Wolff finds that the top wealth (and income) groups saw the percentage increase in their net worth (and non-home wealth and income) rise much faster from 1983 to 2010 than those in the lower end of the distribution. In fact, the average wealth of the poorest 40 percent declined from $6,200 (in 2010 dollars) in 1983 to negative $10,600 in 2010. The greatest gains in wealth and income were enjoyed by the upper 20 percent, particularly the top one percent, of the respective distributions. Between 1983 and 2010, the top one percent received 38 percent of the total growth in net worth.

Among the middle class (defined by the author as the middle three wealth quintiles), the debt-to-income ratio rose from 100 to 157 percent between 2001 and 2007. The debt-to-equity ratio rose from 32 to 61 percent. However, from 2007 to 2010, while the debt-to-equity ratio continued to advance to 71.5 percent, the debt-to-income ratio actually fell to 135 percent. The reason is the substantial retrenchment of average debt among the middle class over these years. Overall debt fell by 25 percent in real terms. The fact that the debt-to-equity ratio rose over these years was a reflection of the 47 percent drop in net worth.

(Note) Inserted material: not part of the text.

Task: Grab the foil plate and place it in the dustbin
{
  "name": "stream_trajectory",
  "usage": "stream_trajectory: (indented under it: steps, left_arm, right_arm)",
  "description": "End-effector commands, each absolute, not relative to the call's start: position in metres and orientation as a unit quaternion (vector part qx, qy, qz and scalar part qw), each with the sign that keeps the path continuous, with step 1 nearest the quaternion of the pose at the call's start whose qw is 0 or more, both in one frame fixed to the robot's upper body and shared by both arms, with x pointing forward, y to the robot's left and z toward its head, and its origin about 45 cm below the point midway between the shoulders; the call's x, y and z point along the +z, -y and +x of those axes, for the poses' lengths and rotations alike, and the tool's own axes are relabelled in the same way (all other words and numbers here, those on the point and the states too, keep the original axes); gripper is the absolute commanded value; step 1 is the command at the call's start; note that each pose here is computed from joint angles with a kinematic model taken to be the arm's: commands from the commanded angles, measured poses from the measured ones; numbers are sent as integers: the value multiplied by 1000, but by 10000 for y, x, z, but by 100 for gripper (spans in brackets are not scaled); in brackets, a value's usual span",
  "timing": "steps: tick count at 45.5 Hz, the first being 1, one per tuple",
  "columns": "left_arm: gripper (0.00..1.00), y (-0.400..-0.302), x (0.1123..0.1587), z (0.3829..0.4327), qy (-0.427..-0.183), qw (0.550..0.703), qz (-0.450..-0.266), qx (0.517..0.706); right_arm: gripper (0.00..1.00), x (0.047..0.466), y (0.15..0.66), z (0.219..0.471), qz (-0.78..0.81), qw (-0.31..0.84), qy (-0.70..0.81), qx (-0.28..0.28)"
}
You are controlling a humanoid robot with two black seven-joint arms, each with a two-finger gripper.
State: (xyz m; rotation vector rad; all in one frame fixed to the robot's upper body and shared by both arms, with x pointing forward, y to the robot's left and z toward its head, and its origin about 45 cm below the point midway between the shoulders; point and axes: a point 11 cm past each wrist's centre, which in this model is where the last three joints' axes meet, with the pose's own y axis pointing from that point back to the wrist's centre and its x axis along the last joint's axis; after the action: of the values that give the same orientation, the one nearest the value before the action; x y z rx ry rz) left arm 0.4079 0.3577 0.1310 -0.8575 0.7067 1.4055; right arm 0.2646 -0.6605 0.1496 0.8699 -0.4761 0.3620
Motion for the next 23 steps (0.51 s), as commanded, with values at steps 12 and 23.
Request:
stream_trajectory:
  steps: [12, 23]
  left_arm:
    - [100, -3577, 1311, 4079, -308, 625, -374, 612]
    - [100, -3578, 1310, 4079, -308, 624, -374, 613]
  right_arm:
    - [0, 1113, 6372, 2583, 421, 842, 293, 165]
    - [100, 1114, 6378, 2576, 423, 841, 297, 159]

Wolff explains that the key to understanding the plight of the middle class over the Great Recession was their high degree of leverage and the high concentration of assets in their home. The steep decline in median net worth between 2007 and 2010 was primarily due to the very high negative rate of return on net worth of the middle three wealth quintiles. This, in turn, was attributable to the precipitous fall in home prices and the very high degree of leverage of the middle wealth quintiles. High leverage also helps to explain why median wealth fell more than house (and stock) prices over these years and declined much more than median household income.

Wolff finds that the racial disparity in wealth holdings was almost exactly the same in 2007 as in 1983. However, the Great Recession hit African-American households much harder than whites. The losses suffered by black households from 2007 to 2010 are due to the fact that blacks had a higher share of homes in their portfolio than did whites and much higher leverage than whites.

The Great Recession also significantly affected Hispanic households. Their mean net worth was cut in half, as was their mean non-home wealth, their home ownership rate fell by 1.9 percentage points, and their net home equity plummeted by 48 percent. The losses suffered by Hispanic households over these three years are also mainly due to the large share of homes in their wealth portfolio and their high leverage rate. Another likely factor is that a high percentage of Hispanics bought their homes close to the housing cycle peak.